▸ **WHAT TO WORK ON**:
Find the line with "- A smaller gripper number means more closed" in the entries below, then reproduce it and every line after it down to and including the line with "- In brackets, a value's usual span", exactly.

▸ **DATASET EXTRACT**:
--------------------------------------------------

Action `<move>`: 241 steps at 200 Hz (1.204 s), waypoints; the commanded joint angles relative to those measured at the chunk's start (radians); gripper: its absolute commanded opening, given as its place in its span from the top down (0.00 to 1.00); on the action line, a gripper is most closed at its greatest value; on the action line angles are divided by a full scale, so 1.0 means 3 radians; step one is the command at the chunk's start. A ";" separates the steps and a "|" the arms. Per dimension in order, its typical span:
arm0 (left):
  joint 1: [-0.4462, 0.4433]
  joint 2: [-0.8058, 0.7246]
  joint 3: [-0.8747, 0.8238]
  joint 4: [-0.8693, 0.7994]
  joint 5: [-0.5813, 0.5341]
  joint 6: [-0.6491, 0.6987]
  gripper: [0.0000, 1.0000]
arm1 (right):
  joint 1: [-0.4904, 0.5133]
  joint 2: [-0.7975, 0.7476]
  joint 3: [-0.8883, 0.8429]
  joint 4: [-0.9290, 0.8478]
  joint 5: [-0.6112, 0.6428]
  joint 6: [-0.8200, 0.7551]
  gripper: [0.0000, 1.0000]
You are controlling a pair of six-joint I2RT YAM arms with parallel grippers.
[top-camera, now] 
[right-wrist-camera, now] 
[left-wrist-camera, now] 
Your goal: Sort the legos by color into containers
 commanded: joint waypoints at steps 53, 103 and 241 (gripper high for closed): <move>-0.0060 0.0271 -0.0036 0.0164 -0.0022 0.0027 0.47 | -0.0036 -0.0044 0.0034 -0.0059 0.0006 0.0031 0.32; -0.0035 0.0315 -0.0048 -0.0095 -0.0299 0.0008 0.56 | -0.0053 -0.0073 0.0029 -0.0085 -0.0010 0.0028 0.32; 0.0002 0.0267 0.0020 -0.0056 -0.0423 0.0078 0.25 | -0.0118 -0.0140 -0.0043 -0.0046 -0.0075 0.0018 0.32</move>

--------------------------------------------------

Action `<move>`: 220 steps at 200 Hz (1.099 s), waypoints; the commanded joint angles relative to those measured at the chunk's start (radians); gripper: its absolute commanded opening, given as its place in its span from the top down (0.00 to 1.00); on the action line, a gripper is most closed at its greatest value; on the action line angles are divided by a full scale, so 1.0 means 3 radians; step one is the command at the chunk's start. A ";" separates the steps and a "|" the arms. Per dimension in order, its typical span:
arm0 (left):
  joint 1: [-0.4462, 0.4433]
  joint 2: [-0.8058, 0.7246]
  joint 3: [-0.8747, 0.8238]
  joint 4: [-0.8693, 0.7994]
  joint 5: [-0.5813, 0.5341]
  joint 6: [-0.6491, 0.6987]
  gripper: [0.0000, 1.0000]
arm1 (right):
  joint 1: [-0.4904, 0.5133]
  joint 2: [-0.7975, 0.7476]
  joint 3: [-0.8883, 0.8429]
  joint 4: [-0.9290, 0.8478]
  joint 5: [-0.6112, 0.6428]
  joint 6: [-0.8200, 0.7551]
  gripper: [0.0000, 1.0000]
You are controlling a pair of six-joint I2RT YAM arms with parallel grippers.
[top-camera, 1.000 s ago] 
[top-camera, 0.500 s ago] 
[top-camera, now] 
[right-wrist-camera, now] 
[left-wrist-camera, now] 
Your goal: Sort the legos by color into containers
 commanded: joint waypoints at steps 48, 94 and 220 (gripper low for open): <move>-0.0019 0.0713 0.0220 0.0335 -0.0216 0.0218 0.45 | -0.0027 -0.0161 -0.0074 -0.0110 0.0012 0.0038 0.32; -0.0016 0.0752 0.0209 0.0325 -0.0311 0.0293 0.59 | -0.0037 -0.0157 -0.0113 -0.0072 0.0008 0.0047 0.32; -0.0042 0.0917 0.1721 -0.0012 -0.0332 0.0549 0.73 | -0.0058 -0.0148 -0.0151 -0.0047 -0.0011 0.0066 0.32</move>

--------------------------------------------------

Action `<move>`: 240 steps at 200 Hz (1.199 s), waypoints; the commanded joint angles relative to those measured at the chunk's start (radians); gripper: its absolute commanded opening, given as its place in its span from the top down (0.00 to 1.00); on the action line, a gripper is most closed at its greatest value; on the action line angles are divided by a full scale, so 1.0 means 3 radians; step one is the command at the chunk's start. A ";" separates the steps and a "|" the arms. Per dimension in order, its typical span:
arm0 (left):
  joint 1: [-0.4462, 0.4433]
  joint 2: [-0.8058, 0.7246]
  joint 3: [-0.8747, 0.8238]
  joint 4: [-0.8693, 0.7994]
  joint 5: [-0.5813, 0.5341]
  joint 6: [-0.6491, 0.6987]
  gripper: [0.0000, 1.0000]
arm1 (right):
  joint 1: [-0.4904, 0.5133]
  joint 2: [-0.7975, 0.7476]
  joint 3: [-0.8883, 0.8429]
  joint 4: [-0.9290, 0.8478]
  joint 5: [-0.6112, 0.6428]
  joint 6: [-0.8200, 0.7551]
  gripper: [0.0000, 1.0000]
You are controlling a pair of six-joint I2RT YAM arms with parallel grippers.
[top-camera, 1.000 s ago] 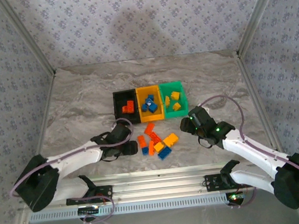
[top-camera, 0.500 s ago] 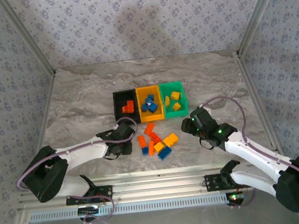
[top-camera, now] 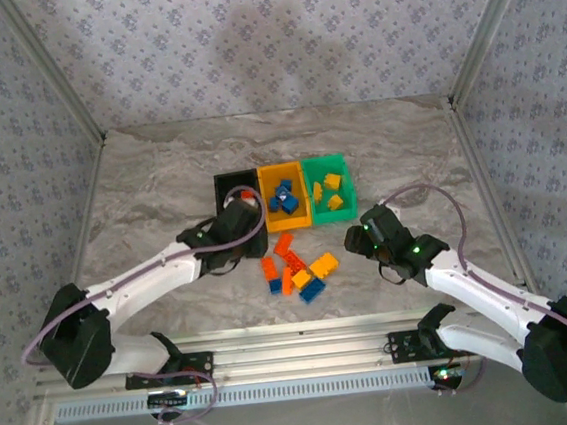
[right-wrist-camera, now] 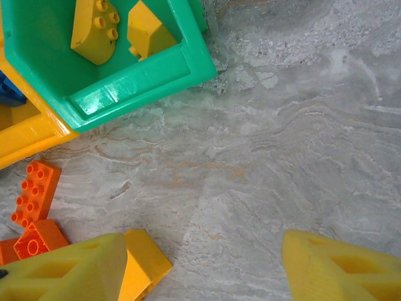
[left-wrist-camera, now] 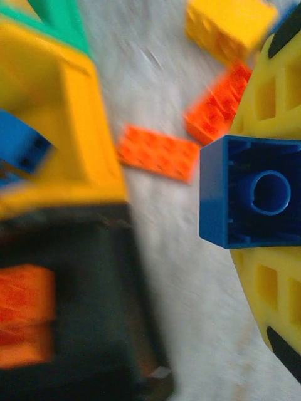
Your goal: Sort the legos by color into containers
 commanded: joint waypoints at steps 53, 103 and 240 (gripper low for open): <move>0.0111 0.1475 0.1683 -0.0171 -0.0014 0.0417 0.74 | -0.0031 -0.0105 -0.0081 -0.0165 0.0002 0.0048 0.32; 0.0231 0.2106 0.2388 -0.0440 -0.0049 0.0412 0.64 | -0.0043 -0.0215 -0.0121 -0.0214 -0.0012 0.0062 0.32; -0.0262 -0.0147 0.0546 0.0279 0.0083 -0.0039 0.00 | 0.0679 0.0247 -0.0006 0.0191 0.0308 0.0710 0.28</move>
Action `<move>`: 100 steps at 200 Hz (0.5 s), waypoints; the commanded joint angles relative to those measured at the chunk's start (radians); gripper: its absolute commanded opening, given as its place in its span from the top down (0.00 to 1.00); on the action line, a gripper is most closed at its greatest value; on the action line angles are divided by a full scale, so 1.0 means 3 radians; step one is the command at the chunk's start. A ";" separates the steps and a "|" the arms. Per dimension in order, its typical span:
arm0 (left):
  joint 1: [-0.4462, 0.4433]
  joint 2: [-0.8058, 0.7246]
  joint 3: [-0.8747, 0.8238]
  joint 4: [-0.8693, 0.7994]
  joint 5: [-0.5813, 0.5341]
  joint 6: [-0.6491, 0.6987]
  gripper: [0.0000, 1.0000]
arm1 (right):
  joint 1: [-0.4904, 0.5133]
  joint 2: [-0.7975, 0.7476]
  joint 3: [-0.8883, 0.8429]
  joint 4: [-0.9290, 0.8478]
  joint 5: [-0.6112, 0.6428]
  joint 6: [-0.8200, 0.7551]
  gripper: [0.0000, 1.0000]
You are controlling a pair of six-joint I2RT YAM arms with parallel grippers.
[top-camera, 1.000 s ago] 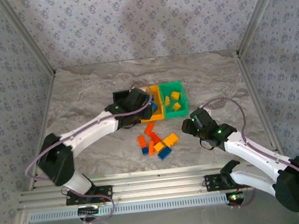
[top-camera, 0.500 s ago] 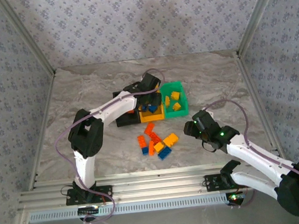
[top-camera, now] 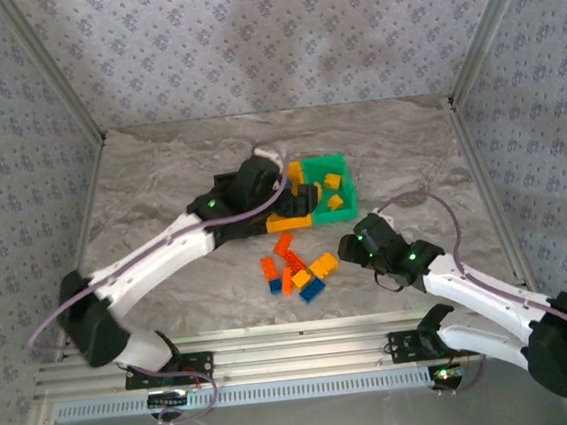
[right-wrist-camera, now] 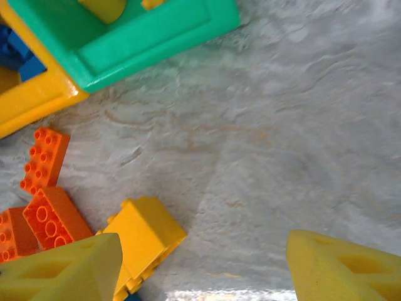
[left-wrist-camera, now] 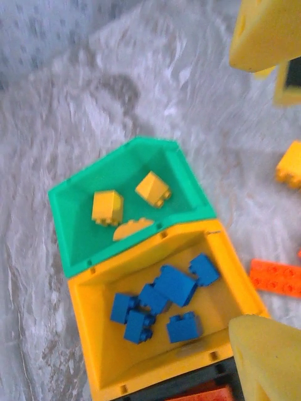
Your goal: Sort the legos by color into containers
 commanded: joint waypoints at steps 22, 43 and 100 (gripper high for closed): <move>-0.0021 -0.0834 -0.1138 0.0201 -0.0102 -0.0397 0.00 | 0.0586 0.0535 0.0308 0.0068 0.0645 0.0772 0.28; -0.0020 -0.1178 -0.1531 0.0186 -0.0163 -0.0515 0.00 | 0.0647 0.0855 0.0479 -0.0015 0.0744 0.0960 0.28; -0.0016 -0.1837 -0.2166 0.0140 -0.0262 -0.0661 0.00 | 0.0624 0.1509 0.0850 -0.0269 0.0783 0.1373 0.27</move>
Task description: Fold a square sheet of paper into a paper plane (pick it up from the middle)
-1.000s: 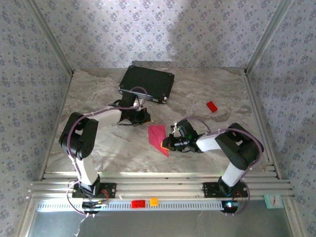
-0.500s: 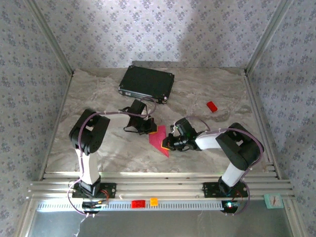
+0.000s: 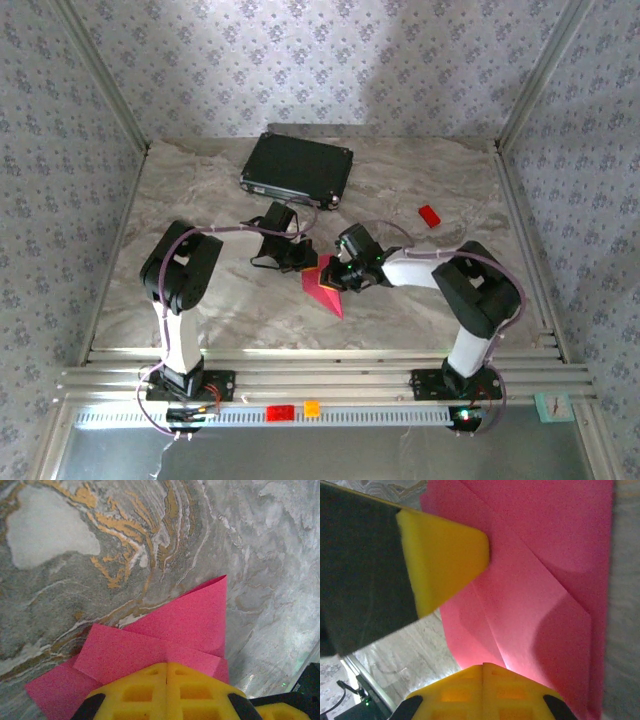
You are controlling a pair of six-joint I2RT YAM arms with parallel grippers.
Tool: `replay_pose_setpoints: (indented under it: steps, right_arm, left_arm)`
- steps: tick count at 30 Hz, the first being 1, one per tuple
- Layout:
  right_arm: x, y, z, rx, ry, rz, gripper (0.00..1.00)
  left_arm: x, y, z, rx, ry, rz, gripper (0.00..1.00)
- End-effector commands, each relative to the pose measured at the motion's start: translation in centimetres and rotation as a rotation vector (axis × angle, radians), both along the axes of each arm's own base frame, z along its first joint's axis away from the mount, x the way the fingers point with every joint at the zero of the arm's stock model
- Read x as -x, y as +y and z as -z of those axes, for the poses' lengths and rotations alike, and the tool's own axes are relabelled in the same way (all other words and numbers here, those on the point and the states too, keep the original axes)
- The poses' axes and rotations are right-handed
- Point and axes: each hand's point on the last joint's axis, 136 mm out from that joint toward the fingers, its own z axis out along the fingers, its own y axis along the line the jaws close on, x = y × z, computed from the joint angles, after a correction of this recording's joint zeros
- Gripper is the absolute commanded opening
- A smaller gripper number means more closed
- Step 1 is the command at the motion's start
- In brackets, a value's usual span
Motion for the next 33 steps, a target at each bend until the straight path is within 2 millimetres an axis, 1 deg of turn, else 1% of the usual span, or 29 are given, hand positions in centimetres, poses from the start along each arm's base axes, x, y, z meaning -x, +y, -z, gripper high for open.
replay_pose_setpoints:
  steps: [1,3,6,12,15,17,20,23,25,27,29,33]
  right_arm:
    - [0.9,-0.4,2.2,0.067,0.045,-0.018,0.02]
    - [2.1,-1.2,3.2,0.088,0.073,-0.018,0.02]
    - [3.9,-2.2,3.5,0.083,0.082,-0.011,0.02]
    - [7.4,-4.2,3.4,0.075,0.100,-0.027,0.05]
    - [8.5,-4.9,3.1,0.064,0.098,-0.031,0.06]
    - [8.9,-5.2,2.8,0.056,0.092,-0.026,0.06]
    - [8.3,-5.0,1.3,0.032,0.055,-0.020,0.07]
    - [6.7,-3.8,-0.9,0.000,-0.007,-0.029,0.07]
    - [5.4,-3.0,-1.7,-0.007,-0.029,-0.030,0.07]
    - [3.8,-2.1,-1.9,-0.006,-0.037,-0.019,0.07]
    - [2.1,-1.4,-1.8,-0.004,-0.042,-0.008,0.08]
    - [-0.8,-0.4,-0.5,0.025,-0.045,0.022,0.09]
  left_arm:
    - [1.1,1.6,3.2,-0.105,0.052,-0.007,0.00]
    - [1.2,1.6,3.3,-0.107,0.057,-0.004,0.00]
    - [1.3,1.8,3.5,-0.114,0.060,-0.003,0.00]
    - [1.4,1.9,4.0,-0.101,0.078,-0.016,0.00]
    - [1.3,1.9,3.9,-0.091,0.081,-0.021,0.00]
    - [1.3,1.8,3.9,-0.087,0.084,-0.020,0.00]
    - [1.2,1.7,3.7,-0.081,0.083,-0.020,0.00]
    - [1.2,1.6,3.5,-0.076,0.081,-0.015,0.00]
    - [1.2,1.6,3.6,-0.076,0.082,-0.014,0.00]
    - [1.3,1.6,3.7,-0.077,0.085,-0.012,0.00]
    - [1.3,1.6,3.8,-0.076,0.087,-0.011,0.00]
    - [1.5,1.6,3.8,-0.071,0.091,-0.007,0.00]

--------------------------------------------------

▸ **SOLUTION FOR THIS TASK**:
- A smaller gripper number means more closed
- Step 1 is the command at the motion's start
- In brackets, a value's usual span

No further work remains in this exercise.